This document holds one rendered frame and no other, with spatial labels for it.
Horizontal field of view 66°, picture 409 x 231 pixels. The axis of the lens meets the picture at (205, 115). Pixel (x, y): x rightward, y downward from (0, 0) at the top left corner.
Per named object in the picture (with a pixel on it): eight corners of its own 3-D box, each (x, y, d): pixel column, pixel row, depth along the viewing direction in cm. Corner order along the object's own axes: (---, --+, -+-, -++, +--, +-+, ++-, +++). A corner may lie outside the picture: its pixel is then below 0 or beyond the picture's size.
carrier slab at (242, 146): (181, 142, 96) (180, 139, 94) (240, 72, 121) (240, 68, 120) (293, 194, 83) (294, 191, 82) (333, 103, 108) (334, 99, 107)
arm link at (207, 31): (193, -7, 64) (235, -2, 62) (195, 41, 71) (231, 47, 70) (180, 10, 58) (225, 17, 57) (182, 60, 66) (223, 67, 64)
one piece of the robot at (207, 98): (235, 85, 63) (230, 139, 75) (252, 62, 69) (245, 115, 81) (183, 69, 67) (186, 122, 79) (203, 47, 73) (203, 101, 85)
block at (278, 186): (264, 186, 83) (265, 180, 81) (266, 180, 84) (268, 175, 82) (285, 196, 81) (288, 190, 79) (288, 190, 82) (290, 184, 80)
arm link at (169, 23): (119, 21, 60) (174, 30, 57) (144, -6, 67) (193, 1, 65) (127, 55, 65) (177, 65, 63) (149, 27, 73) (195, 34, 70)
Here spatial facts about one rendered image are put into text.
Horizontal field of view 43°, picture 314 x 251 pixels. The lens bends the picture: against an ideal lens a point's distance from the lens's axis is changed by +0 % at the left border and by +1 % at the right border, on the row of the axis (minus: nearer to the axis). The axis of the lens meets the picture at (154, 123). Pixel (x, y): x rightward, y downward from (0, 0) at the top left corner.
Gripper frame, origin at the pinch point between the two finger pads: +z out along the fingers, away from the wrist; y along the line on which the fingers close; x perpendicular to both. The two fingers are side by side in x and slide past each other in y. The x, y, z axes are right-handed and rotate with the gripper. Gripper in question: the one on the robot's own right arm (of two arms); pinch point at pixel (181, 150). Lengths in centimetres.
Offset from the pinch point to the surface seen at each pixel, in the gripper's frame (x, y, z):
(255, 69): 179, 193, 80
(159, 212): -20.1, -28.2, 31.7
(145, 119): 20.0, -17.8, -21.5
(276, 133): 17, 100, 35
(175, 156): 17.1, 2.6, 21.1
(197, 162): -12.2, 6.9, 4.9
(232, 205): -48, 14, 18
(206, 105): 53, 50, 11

TASK →
Give back the entire listing verbatim.

RESPONSE BOX →
This document holds one rendered frame and no other, with spatial labels for it.
Horizontal field of view 66°, picture 409 x 231 pixels. The axis of the lens meets the picture at (205, 115). Pixel (x, y): x rightward, y downward from (0, 0) at the top left corner.
Per named object in the picture (with a pixel on it): eight corners of its own 3-D box, each (x, y, d): pixel column, pixel row, depth along the viewing direction in cm. Corner order along the object's own axes: (---, --+, -+-, -++, +--, +-+, ++-, +++). A corner may lie outside the picture: its pixel is then below 0 or beyond the picture's size.
carrier slab at (242, 146): (181, 142, 96) (180, 139, 94) (240, 72, 121) (240, 68, 120) (293, 194, 83) (294, 191, 82) (333, 103, 108) (334, 99, 107)
arm link at (207, 31): (193, -7, 64) (235, -2, 62) (195, 41, 71) (231, 47, 70) (180, 10, 58) (225, 17, 57) (182, 60, 66) (223, 67, 64)
one piece of the robot at (207, 98): (235, 85, 63) (230, 139, 75) (252, 62, 69) (245, 115, 81) (183, 69, 67) (186, 122, 79) (203, 47, 73) (203, 101, 85)
block at (278, 186): (264, 186, 83) (265, 180, 81) (266, 180, 84) (268, 175, 82) (285, 196, 81) (288, 190, 79) (288, 190, 82) (290, 184, 80)
arm link at (169, 23): (119, 21, 60) (174, 30, 57) (144, -6, 67) (193, 1, 65) (127, 55, 65) (177, 65, 63) (149, 27, 73) (195, 34, 70)
Here spatial facts about one rendered image are put into text.
Horizontal field of view 43°, picture 314 x 251 pixels. The lens bends the picture: against an ideal lens a point's distance from the lens's axis is changed by +0 % at the left border and by +1 % at the right border, on the row of the axis (minus: nearer to the axis). The axis of the lens meets the picture at (154, 123). Pixel (x, y): x rightward, y downward from (0, 0) at the top left corner.
Gripper frame, origin at the pinch point between the two finger pads: +z out along the fingers, away from the wrist; y along the line on which the fingers close; x perpendicular to both. The two fingers are side by side in x and slide past each other in y. The x, y, z axes are right-handed and rotate with the gripper. Gripper in question: the one on the robot's own right arm (of two arms); pinch point at pixel (181, 150). Lengths in centimetres.
Offset from the pinch point to the surface seen at each pixel, in the gripper's frame (x, y, z):
(255, 69): 179, 193, 80
(159, 212): -20.1, -28.2, 31.7
(145, 119): 20.0, -17.8, -21.5
(276, 133): 17, 100, 35
(175, 156): 17.1, 2.6, 21.1
(197, 162): -12.2, 6.9, 4.9
(232, 205): -48, 14, 18
(206, 105): 53, 50, 11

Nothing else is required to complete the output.